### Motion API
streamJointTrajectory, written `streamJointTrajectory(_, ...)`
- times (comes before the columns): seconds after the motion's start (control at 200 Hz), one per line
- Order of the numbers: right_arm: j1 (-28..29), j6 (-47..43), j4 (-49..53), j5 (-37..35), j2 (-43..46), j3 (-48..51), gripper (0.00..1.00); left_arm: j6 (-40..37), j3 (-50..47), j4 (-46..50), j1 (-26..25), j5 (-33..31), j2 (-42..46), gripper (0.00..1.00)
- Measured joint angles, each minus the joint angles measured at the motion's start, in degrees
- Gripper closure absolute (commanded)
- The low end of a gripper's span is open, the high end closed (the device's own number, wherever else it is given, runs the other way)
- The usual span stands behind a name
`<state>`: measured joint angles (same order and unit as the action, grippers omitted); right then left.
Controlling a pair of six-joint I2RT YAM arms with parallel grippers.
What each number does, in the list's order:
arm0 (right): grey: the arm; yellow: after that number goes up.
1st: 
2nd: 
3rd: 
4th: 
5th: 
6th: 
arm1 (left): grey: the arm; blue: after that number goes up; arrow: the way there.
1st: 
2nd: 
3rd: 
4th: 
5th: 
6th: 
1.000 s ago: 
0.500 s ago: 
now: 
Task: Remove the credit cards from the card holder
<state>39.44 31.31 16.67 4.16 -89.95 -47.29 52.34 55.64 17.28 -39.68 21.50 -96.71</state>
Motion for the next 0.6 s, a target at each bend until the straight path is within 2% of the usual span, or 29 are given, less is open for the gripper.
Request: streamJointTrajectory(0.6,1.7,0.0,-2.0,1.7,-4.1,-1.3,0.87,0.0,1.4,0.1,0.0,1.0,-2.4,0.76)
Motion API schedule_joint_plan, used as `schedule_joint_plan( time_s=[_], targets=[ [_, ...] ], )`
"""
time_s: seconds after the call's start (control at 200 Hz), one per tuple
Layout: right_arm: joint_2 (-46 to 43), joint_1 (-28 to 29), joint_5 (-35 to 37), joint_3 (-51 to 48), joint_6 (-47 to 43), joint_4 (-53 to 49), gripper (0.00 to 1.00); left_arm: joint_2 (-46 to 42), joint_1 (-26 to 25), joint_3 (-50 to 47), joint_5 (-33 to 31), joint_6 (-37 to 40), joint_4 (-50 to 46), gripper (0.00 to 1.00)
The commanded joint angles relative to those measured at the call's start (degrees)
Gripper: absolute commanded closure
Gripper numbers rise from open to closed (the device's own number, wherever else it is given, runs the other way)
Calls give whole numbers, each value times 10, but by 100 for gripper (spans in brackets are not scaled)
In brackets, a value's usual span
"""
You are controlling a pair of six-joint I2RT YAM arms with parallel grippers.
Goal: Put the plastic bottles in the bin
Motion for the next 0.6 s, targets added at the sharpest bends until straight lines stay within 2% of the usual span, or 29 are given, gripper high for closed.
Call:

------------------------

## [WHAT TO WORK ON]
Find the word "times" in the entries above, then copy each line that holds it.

## [TASK ANSWER]
- times (comes before the columns): seconds after the motion's start (control at 200 Hz), one per line
Calls give whole numbers, each value times 10, but by 100 for gripper (spans in brackets are not scaled)

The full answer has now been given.